You can enable Dataproc Metastore service to Data Catalog sync to take advantage of metadata discovery and management. Once enabled, database and table metadata are automatically synced from Dataproc Metastore to Data Catalog.
Data Catalog allows you to tag and search for service specific resources, such as databases and tables.
What is Data Catalog
Data Catalog is a fully managed, scalable metadata management service in Google Cloud's Data Analytics family of products. It provides unified view and tagging mechanisms for technical and business metadata.
For more information, see the following Data Catalog feature guides:
Permissions
Data Catalog abides by Dataproc Metastore level permissions. For metadata that is synced from Dataproc Metastore to Data Catalog, IAM permissions specified in Dataproc Metastore apply to the metadata in Data Catalog as well.
Data Catalog checks the permissions for each metastore database/table at the time of access so that only users with access to the Dataproc Metastore service are able to see the synced service resources as entries in Data Catalog.
You must request roles/metastore.metadataViewer
to view synced Dataproc Metastore
entries in Data Catalog. The roles/metastore.Admin
and
roles/metastore.Editor
don't support metastore databases and tables
permissions.
Enable Data Catalog sync
After enabling Data Catalog sync, Data Catalog performs live, full syncs of your Dataproc Metastore service.

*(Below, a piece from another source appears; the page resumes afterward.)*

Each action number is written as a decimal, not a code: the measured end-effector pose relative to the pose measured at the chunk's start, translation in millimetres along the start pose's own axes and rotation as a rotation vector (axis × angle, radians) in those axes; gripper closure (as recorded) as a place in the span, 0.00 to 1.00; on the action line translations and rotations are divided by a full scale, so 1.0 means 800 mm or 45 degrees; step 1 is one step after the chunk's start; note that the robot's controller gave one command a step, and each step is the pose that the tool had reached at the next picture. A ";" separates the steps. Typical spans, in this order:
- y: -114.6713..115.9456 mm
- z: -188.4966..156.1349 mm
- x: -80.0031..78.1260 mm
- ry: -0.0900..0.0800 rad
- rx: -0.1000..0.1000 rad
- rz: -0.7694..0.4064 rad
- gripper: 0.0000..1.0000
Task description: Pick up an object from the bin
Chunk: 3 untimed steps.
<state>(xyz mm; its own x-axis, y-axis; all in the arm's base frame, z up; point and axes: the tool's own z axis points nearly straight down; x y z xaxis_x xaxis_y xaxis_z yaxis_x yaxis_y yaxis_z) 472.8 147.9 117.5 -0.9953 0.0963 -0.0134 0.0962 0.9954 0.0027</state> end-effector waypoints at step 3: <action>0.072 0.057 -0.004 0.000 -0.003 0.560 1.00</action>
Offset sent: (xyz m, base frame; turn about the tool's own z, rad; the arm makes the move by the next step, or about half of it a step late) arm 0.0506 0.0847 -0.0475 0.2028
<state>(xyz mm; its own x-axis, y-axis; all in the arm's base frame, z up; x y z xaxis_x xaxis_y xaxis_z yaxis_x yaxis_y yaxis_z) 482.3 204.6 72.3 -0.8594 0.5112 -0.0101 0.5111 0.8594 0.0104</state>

Data Catalog syncs the following metadata:
- Instances
- Databases, including name and description
- Tables, including name, description, and schema (columns with descriptions)
The following table shows the resource mapping between Dataproc Metastore and Data Catalog:
Dataproc Metastore Resource | Data Catalog Resource |
---|---|
Instance | Entry group Entry |
Database | Entry |
Table | Entry |
Column | Schema |
You can enable Dataproc Metastore service to Data Catalog sync when you create or update a Dataproc Metastore service using the Google Cloud console. You can disable the sync the same way.
Create a service with Data Catalog sync enabled
Data Catalog sync is disabled by default.
To enable Data Catalog sync for a new service:
Console
In the Google Cloud console, open the Dataproc Metastore page:
At the top of the Dataproc Metastore page, click the Create button. The Create service page opens.
Configure your service as desired.
Under Metadata integration, enable Data Catalog sync to sync the Dataproc Metastore service to Data Catalog.
Click Submit.
Enable or disable Data Catalog sync for an existing service
To enable or disable Data Catalog sync for an existing service:
Console
In the Google Cloud console, open the Dataproc Metastore page:
On the Dataproc Metastore page, click the service name of the service you'd like to update. The Service detail page for that service opens.
Under the Configuration tab, click the Edit button. The Edit service page opens.
In the Metadata integration section, click to toggle Enable on or off for Data Catalog sync.
Click the Submit button to update the service.
Search with Data Catalog
You can search synced Dataproc Metastore metadata using Data Catalog.
Although there are no custom search options for Dataproc Metastore, there are multiple ways to search for different Dataproc Metastore resources:
- Dataproc Metastore instance
- By display name
- Standard Data Catalog ways — by tags, etc.
- Database
- By display name
- By description
- By Dataproc Metastore instance
- Standard Data Catalog ways — by tags, etc.
- Table:
- By display name
- By description
- By column name
- By column description
- By database
- By Dataproc Metastore instance
- Standard Data Catalog ways — by tags, etc.
FAQ
Wait 6 hours before checking Data Catalog for metadata sync completeness and correctness.
If you suspect that there is a problem with the Dataproc Metastore to Data Catalog sync, check the metadata publishing logs in Dataproc Metastore Cloud Logging with the filter
textPayload=~".*Publish.*"
. For more information on accessing logs, see Access job logs in Logging.If you disable Data Catalog sync, metadata stops syncing from Dataproc Metastore to Data Catalog. However, metadata that was already synced remains in Data Catalog.
If you delete a Dataproc Metastore instance, then the corresponding instance, database, and table entries are also removed from Data Catalog.
Data Catalog adheres to standard Google Cloud retention periods.
There are no additional costs to enabling Data Catalog sync for Dataproc Metastore.